L’algorithmique distribuée et les systèmes distribués en général forment un domaine où le raisonnement informel n’est pas une option. Un problème à l'étude dans un cadre distribué, avec ou sans défaillances est extraordinairement sensible aux altérations des hypothèses. Une approximation mineure un léger décalage de modèle peuvent avoir des conséquences catastrophiques une fois le système déployé. Malgré tout le soin apporté par leurs auteurs on trouve encore régulièrement des articles comportant des erreurs, même lorsqu'ils sont publiés dans des revues prestigieuses.

Nous nous intéressons aux méthodes formelles pour assurer la correction des protocoles distribués et obtenir des garanties sur les résultats théoriques. Parmi celles-ci nous nous concentrons sur la preuve formelle, c'est-à-dire la preuve vérifiée mécaniquement par un assistant à la preuve. Ces assistants bénéficient d'un grand pouvoir d'expression, ils permettent de certifier comme correctes des preuves de correction comme des preuves d'impossibiité. À la différence des model-checkers complètement automatisés, ils offrent une plus grande généralité d'utilisation, n'étant pas limités à des instances de problèmes. L'expressivité a un coût : s'appuyant sur des logiques non décidables, les assistants à la preuve sont interactifs et requièrent une expertise certaine de la part de l'utilisateur, ce qui est un frein à leur large utilisation.

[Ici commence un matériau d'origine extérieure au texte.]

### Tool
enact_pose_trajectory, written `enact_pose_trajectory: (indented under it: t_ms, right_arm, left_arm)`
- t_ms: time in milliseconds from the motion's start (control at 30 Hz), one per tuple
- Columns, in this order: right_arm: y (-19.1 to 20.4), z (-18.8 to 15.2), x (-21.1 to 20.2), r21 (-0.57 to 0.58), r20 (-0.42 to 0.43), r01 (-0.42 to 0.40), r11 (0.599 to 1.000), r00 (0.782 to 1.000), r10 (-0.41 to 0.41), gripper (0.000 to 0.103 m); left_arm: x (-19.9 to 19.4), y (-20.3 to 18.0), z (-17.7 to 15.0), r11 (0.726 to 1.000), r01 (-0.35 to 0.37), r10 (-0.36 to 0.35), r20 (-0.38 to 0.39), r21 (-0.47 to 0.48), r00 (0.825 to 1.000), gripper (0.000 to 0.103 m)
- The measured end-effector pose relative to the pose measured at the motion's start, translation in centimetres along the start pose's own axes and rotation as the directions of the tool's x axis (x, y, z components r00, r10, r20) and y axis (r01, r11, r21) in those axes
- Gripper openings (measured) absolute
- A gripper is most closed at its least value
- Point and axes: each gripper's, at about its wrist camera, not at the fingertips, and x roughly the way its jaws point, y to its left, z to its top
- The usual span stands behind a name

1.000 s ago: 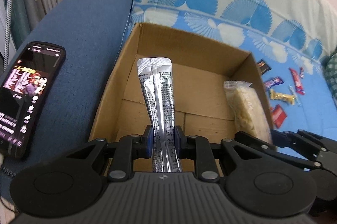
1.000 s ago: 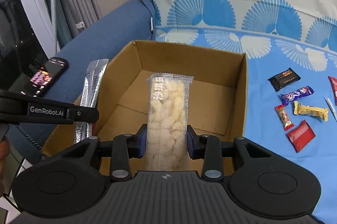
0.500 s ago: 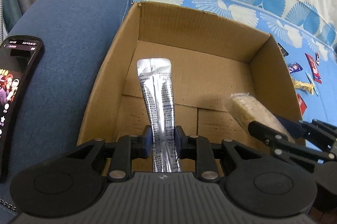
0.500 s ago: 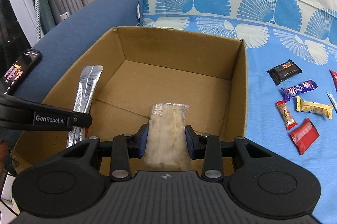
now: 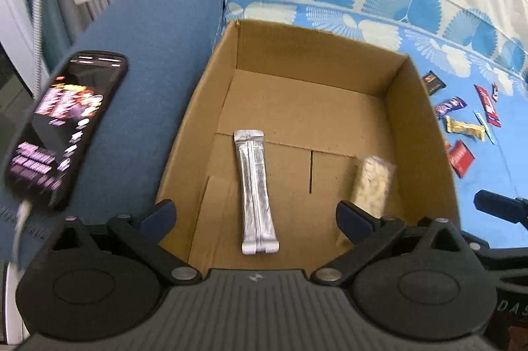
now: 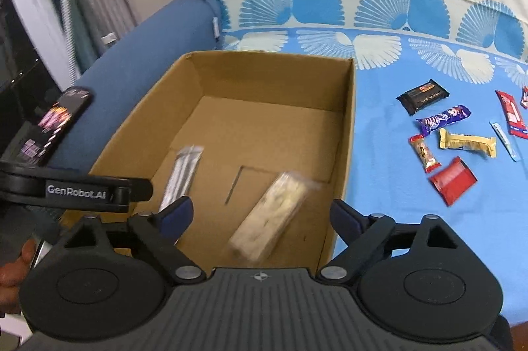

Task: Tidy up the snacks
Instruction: 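Open left tool dropping silver pack while right tool releases puffed-snack bag into box, then move both tools back over the remaining snacks on the sheet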

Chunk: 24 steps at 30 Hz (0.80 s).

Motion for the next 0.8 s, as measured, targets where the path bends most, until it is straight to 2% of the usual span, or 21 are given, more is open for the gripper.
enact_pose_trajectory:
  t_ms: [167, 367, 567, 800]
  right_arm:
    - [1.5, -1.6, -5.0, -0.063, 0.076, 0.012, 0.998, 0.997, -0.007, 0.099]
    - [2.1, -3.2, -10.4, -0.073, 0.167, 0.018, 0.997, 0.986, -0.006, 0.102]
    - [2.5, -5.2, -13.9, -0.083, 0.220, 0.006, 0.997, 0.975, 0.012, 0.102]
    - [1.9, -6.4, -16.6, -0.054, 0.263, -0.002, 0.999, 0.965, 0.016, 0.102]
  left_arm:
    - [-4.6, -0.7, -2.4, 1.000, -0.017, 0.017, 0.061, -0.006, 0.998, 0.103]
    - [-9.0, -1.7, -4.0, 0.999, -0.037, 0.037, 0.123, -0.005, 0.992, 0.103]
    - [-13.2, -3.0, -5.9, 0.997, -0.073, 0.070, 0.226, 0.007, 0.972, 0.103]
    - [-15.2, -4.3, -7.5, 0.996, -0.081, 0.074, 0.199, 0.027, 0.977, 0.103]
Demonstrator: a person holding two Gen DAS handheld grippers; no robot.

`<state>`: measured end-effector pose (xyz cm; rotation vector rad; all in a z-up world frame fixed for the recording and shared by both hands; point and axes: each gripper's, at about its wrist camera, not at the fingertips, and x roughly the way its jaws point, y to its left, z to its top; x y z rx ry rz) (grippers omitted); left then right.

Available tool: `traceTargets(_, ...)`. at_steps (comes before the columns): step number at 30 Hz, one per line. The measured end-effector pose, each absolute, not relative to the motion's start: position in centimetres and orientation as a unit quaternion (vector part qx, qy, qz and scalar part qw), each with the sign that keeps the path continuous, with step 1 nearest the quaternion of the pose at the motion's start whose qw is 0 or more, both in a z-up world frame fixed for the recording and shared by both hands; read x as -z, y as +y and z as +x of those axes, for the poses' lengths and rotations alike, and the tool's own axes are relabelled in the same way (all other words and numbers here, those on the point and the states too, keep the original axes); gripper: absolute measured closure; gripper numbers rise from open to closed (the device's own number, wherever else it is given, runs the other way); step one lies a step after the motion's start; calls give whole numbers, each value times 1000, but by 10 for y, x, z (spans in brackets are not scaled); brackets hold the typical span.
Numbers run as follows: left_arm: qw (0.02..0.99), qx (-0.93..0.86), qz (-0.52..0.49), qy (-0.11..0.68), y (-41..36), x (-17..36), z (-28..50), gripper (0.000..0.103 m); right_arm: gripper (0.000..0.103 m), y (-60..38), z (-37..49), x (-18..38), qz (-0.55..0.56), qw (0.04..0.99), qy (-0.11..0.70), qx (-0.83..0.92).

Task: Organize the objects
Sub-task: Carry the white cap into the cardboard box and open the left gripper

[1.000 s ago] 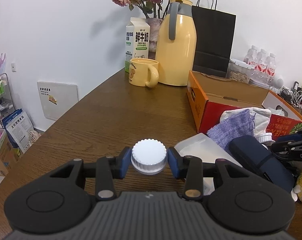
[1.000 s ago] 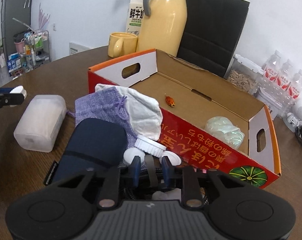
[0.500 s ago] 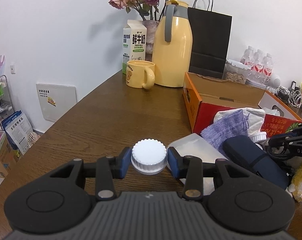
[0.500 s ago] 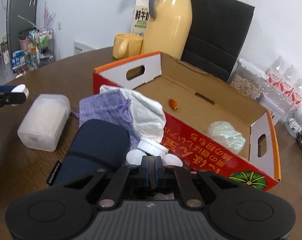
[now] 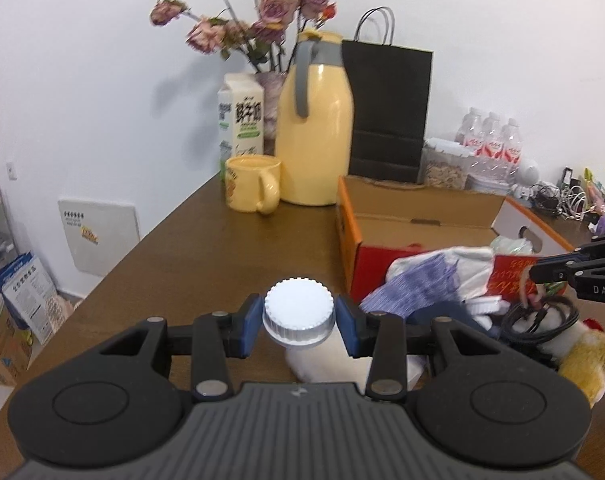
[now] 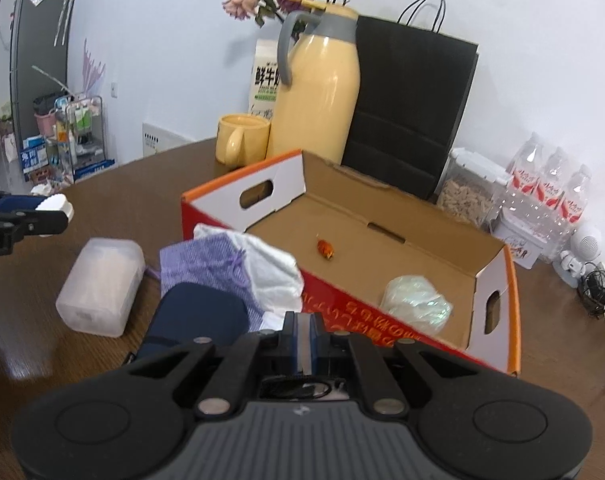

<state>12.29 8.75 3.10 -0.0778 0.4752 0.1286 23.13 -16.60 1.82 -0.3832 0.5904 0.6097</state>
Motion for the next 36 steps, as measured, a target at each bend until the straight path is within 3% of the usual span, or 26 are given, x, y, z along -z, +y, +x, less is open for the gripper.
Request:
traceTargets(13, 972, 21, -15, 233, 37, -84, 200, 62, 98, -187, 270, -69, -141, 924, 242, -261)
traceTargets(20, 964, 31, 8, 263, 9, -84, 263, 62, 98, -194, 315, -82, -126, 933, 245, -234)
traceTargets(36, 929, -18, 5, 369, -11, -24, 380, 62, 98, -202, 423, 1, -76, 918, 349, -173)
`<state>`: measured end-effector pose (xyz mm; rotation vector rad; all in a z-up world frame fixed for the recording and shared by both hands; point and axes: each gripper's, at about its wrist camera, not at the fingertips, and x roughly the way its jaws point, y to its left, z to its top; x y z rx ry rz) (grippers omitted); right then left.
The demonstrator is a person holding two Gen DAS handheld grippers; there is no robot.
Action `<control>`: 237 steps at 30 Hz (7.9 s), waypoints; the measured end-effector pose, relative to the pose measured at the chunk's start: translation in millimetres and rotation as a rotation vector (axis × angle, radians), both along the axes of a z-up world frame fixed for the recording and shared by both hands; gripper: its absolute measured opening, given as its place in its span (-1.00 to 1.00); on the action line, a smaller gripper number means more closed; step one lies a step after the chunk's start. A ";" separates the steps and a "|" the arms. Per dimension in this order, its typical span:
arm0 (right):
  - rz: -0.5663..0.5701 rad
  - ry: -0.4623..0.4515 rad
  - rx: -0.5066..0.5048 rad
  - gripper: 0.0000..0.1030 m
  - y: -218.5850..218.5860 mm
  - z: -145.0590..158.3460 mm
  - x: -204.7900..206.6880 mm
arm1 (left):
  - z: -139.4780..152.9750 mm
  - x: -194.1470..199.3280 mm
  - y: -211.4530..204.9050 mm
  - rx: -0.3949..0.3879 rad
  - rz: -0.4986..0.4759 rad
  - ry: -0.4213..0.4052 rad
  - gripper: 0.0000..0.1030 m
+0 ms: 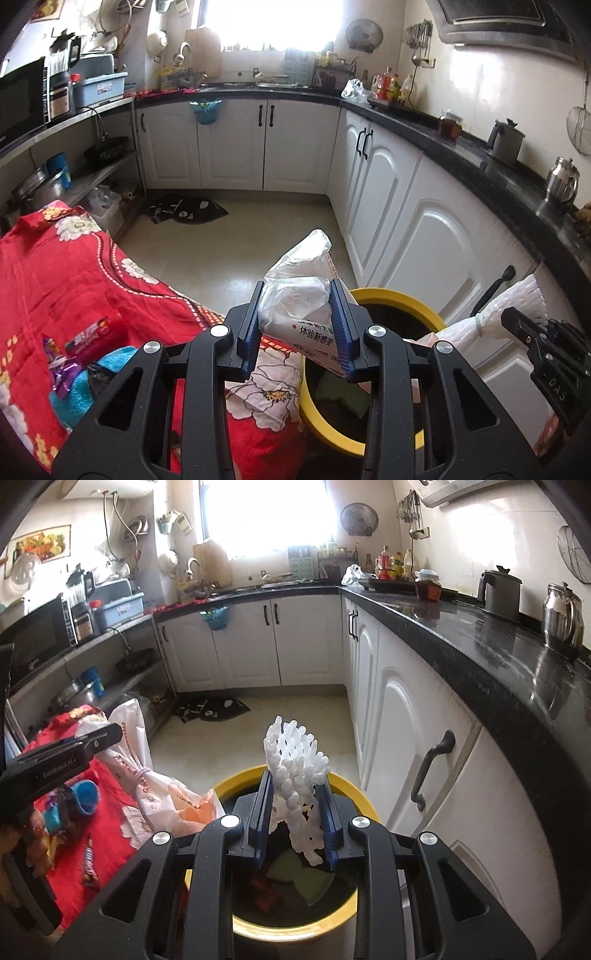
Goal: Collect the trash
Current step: 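Open both tools to drop the white items into the bin, then move both tools back toward the snack wrappers on the bedspread, then grasp the red wrapper with the left tool while the right tool grasps the black snack bag, then carry the red wrapper and black snack bag over the yellow bin with both tools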
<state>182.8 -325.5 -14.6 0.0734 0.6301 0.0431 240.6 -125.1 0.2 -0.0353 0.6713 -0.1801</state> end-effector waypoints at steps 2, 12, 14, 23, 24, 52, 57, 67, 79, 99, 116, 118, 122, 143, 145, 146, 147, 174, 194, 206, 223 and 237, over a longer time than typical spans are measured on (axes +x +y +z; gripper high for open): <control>0.002 0.009 -0.008 -0.53 -0.1 -6.8 2.5 | -5.2 3.6 -3.7 0.005 0.001 0.010 -0.47; -0.026 0.041 0.044 0.07 -10.7 -22.8 6.8 | -19.6 15.9 -12.3 -0.033 -0.034 0.068 -0.05; -0.031 0.041 0.048 0.12 -12.0 -23.5 5.6 | -19.2 14.8 -11.1 -0.041 -0.036 0.067 0.09; -0.031 0.024 0.063 0.35 -7.4 -18.1 -1.0 | -9.6 3.0 -0.5 -0.054 -0.016 0.050 0.73; -0.030 0.021 0.064 0.37 -7.0 -17.3 -2.2 | -8.2 1.2 1.1 -0.055 -0.013 0.047 0.78; 0.088 -0.086 0.079 0.67 47.3 32.6 -32.5 | 25.9 -52.3 71.1 -0.105 0.115 -0.038 0.79; 0.118 -0.093 0.084 0.68 60.3 37.1 -35.9 | 27.6 -60.2 86.9 -0.112 0.146 -0.044 0.79; 0.196 -0.103 0.101 0.69 89.2 47.8 -40.5 | 32.5 -77.8 124.0 -0.121 0.213 -0.062 0.79; 0.299 -0.093 0.116 0.69 132.6 51.8 -39.2 | 31.7 -102.3 188.6 -0.127 0.329 -0.064 0.79; 0.484 -0.032 0.090 0.69 212.4 38.6 -36.6 | 21.5 -137.4 267.5 -0.134 0.447 -0.026 0.79; 0.509 0.084 0.050 0.69 253.9 -5.7 -6.5 | -42.3 -156.0 279.7 -0.171 0.382 0.188 0.43; 0.506 0.108 0.054 0.69 259.9 -14.1 -1.4 | -51.7 -156.8 280.8 -0.212 0.364 0.232 0.23; 0.502 0.165 0.095 0.69 270.0 -28.9 9.5 | -65.4 -159.6 281.5 -0.253 0.338 0.288 -0.05; 0.430 0.326 0.239 -0.21 282.3 -63.4 38.1 | -90.9 -159.4 272.6 -0.281 0.260 0.393 -0.72; 0.434 0.322 0.240 -0.22 280.2 -62.8 37.2 | -90.7 -158.0 272.1 -0.275 0.257 0.393 -0.74; 0.437 0.321 0.244 -0.22 279.4 -62.4 36.8 | -90.5 -157.9 271.6 -0.268 0.255 0.391 -0.77; 0.438 0.317 0.250 -0.24 277.8 -61.7 36.1 | -90.2 -158.1 271.1 -0.264 0.255 0.390 -0.77; 0.484 0.182 0.254 -0.24 239.7 -13.3 9.9 | -37.9 -156.5 263.8 -0.226 0.261 0.242 -0.89; 0.443 0.114 0.254 -0.24 191.6 13.1 -4.7 | -3.9 -122.1 202.2 -0.198 0.131 0.157 -0.89; 0.348 0.054 0.253 -0.24 141.5 28.3 -9.1 | 12.6 -98.7 160.6 -0.193 0.048 0.116 -0.89; 0.204 -0.006 0.239 -0.24 77.7 39.2 -15.1 | 32.9 -69.4 103.1 -0.188 -0.050 0.066 -0.89; 0.097 -0.025 0.223 -0.24 29.0 37.7 -14.6 | 35.3 -44.7 52.3 -0.178 -0.134 0.067 -0.89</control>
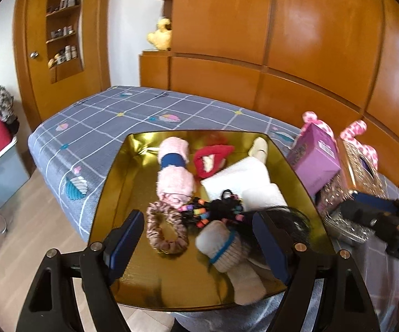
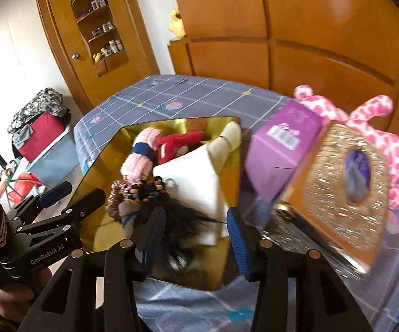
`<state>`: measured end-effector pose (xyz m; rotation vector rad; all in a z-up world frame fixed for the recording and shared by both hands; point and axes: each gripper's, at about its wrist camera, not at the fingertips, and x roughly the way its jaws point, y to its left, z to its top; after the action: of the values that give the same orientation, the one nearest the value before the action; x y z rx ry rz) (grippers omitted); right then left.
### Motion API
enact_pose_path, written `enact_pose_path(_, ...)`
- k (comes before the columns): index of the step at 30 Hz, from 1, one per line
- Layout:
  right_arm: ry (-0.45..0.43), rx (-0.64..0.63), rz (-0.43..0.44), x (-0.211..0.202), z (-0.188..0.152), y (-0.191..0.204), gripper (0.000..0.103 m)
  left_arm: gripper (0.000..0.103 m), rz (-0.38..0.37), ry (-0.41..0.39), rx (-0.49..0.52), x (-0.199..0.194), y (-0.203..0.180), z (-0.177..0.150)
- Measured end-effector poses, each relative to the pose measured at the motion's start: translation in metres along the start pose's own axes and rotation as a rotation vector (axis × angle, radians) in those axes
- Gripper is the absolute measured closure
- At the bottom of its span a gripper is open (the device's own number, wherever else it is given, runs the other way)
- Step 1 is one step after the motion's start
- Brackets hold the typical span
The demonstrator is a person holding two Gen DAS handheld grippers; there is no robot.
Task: Organize soft objects
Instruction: 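Move both tools back toward the blue teddy bear and Tempo tissue pack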
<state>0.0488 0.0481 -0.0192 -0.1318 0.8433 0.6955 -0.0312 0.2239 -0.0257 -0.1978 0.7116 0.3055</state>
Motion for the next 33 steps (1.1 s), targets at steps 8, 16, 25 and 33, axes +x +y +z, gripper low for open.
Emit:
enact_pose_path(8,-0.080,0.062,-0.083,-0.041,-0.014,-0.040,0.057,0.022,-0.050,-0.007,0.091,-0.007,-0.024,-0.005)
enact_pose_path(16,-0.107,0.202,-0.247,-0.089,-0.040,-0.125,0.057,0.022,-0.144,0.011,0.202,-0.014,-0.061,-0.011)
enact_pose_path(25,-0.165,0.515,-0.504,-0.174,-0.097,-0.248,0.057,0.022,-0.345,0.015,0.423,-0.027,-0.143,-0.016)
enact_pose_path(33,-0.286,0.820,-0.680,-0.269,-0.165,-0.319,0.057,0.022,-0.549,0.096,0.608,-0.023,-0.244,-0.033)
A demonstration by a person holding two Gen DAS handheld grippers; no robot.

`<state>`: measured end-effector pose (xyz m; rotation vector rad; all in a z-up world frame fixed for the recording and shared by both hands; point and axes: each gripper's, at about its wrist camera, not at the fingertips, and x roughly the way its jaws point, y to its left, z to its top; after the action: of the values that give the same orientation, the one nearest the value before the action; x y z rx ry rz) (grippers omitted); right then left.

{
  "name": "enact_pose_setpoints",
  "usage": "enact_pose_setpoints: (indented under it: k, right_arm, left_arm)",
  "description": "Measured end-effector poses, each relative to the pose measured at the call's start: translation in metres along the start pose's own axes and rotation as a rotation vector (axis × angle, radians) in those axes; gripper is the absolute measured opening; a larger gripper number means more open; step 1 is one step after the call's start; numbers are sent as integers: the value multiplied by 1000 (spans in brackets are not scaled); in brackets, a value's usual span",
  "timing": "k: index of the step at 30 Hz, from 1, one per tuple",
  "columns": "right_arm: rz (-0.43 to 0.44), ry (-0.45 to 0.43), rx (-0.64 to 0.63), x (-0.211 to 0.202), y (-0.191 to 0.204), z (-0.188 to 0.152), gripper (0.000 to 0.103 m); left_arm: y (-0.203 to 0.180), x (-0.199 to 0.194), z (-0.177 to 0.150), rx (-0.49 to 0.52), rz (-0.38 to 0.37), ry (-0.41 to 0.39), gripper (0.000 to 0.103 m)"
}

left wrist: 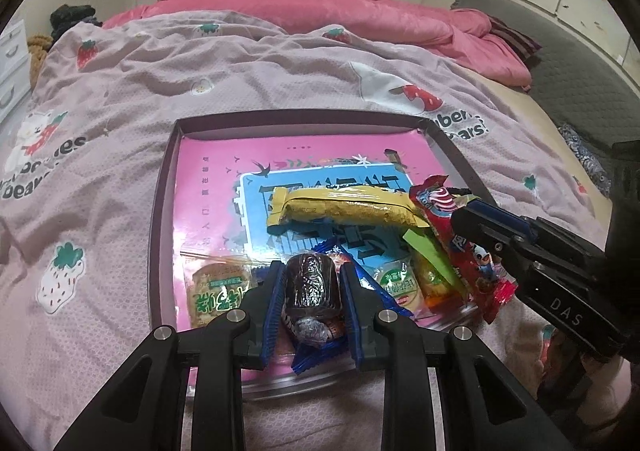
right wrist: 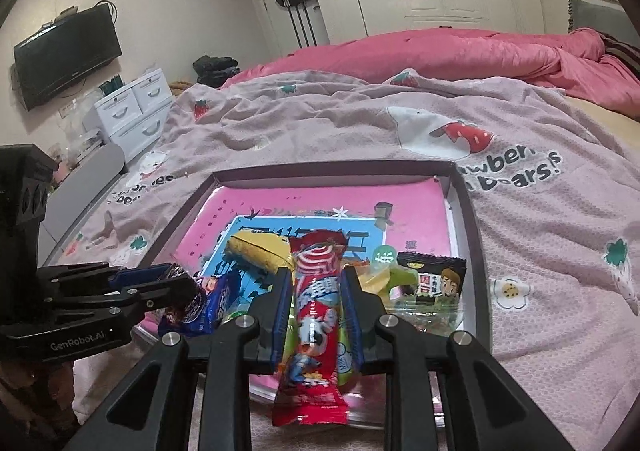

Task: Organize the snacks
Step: 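Carry the chocolate piece over the tray with the left gripper while the right carries the candy bar, then lower and release the chocolate with the left gripper while the right releases the candy bar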

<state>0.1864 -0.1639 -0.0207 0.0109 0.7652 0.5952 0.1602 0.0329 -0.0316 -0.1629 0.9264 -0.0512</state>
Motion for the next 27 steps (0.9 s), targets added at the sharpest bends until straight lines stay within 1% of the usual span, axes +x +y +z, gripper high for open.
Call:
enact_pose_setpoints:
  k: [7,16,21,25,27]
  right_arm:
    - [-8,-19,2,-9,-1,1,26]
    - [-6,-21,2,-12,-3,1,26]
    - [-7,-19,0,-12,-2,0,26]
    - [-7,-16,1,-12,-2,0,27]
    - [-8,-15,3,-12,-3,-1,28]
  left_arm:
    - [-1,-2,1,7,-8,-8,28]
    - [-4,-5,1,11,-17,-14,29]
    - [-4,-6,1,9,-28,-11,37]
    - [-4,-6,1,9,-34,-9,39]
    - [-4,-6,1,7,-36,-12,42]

L'objectif de cette thèse est d'offir des moyens d'automatisation afin de décharger les utilisateurs de tâches techniques ou fastidieuses au cours de leurs développements formels ; ses résultats contribueront donc à la diffusion des approches par preuve formelle pour le développement de protocoles distribués sûrs. Plus précisément dans le cadre du projet ANR SAPPORO est développé un cadre formel pour protocoles distribués, Pactole, destiné à l'assistant à la preuve Coq. Ce cadre comprend une bibliothèque importante de définitions, lemmes et études de cas. Il ne dispose que de très peu d'automatisation et il est important de l'en équipper.

Deux niveaux d'automatisation sont abordés.

Le premier niveau concerne le cas particulier de la modélisation de calcul locaux.  Outil théorique et pratique puissant pour l’étude de calculs distribués dans un graphe : les calculs locaux vérifient de bonnes propriétés pour la compréhension, l’étude et l’analyse des systèmes distribués. Ils sont en effet suffisamment intuitifs pour permettre le développement de programmes et complètement formels, autorisant ainsi une démarche de certification.  On peut les représenter par des réseaux de processeurs n’ayant accès qu’à des ressources locales, c’est-à-dire les états des voisins et des canaux qui y mènent.  Le comportement d’un algorithme est donc déterminé par l’état initial du réseau, ses propriétés locales et globales, et enfin les primitives de communication. Les calculs locaux sont en fait des systèmes d’interactions locales. Parmi ces modèles, les systèmes de récriture de graphes étiquetés de Litovsky, Métivier et Mosbah bénéficient du haut niveau d’abstraction apporté par la récriture et ont permis l’obtention d’importants résultats (par exemple un algorithme d’élection de leader totalement asynchrone ne nécessitant que des messages de taille polynomiale).  Une première étape concerne l’expression et l’analyse, en termes de récritures (de graphes puis de termes), des notions pertinentes pour des agents distribués dans un réseau. À des fins d’automatisation, une partie de ces traductions sera implantée dans une boîte à outils logicielle pour systèmes de récriture. On étudiera alors les systèmes produits afin de développer des techniques automatiques de preuve de propriété (par exemple de type terminaison/stabilisation) : des topologies particulières de graphes (grilles, anneaux, structures régulières) peuvent en effet caractériser des fragments (semi-)décidables et permettre le développement de techniques s'inspirant d'approches de preuve automatique sur les termes.

Le second niveau concerne la définition de tactiques de preuve de haut niveau, aussi génériques que possible, afin de réduire significativement la taille des développements et de faciliter leur lecture. Deux pistes seront étudiées : le développement en LTAC, d'une part, qui offre les moyens de composer rapidement et facilement des tactiques, le développement directement en OCAML, d'autre part, solution plus lourde mais offrant davantage de puissance. Un objectif attendu dans ce contexte est une facilitation du traitement des cas des exécutions asynchrones et des développments de protocoles probabilistes.